● TO DO: Copy every line below precisely, leaving nothing out.

● COLLECTED MATERIAL:
++++++++

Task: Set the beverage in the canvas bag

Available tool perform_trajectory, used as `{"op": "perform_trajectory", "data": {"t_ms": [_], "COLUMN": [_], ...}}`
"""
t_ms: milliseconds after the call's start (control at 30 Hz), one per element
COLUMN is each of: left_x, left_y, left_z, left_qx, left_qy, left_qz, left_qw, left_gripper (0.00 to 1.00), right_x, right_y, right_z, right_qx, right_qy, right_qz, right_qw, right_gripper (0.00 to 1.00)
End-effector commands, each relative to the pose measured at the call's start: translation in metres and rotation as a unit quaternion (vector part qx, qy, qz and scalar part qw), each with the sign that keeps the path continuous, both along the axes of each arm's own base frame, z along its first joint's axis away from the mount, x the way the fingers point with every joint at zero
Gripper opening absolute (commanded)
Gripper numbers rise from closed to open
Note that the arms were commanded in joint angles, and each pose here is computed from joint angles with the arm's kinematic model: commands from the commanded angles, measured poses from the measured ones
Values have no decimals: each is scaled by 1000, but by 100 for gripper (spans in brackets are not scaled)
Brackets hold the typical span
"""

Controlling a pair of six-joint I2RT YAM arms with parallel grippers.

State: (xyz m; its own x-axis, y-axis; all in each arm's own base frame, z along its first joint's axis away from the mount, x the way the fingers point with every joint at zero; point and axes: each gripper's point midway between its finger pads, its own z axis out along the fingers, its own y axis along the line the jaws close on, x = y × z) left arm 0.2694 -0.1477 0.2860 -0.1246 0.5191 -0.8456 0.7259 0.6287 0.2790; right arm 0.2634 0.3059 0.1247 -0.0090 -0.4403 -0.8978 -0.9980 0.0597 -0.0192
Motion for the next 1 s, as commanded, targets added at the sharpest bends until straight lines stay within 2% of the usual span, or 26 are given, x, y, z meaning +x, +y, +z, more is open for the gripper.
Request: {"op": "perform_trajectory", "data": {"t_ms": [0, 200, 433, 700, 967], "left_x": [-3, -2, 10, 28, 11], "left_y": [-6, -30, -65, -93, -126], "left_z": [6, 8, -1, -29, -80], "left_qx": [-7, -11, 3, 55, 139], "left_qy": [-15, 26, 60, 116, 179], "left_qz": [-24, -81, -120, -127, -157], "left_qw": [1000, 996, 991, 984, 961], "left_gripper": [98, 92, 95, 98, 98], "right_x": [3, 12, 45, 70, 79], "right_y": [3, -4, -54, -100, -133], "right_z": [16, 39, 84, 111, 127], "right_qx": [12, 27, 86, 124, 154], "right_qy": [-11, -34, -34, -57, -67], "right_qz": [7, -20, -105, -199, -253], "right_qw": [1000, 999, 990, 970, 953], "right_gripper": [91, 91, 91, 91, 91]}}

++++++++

● ANSWER BOX:
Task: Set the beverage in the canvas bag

Available tool perform_trajectory, used as `{"op": "perform_trajectory", "data": {"t_ms": [_], "COLUMN": [_], ...}}`
"""
t_ms: milliseconds after the call's start (control at 30 Hz), one per element
COLUMN is each of: left_x, left_y, left_z, left_qx, left_qy, left_qz, left_qw, left_gripper (0.00 to 1.00), right_x, right_y, right_z, right_qx, right_qy, right_qz, right_qw, right_gripper (0.00 to 1.00)
End-effector commands, each relative to the pose measured at the call's start: translation in metres and rotation as a unit quaternion (vector part qx, qy, qz and scalar part qw), each with the sign that keeps the path continuous, both along the axes of each arm's own base frame, z along its first joint's axis away from the mount, x the way the fingers point with every joint at zero
Gripper opening absolute (commanded)
Gripper numbers rise from closed to open
Note that the arms were commanded in joint angles, and each pose here is computed from joint angles with the arm's kinematic model: commands from the commanded angles, measured poses from the measured ones
Values have no decimals: each is scaled by 1000, but by 100 for gripper (spans in brackets are not scaled)
Brackets hold the typical span
"""

Controlling a pair of six-joint I2RT YAM arms with parallel grippers.

State: (xyz m; its own x-axis, y-axis; all in each arm's own base frame, z along its first joint's axis away from the mount, x the way the fingers point with every joint at zero; point and axes: each gripper's point midway between its finger pads, its own z axis out along the fingers, its own y axis along the line the jaws close on, x = y × z) left arm 0.2694 -0.1477 0.2860 -0.1246 0.5191 -0.8456 0.7259 0.6287 0.2790; right arm 0.2634 0.3059 0.1247 -0.0090 -0.4403 -0.8978 -0.9980 0.0597 -0.0192
Motion for the next 1 s, as commanded, targets added at the sharpest bends until straight lines stay within 2% of the usual span, or 26 are given, x, y, z meaning +x, +y, +z, more is open for the gripper.
Request: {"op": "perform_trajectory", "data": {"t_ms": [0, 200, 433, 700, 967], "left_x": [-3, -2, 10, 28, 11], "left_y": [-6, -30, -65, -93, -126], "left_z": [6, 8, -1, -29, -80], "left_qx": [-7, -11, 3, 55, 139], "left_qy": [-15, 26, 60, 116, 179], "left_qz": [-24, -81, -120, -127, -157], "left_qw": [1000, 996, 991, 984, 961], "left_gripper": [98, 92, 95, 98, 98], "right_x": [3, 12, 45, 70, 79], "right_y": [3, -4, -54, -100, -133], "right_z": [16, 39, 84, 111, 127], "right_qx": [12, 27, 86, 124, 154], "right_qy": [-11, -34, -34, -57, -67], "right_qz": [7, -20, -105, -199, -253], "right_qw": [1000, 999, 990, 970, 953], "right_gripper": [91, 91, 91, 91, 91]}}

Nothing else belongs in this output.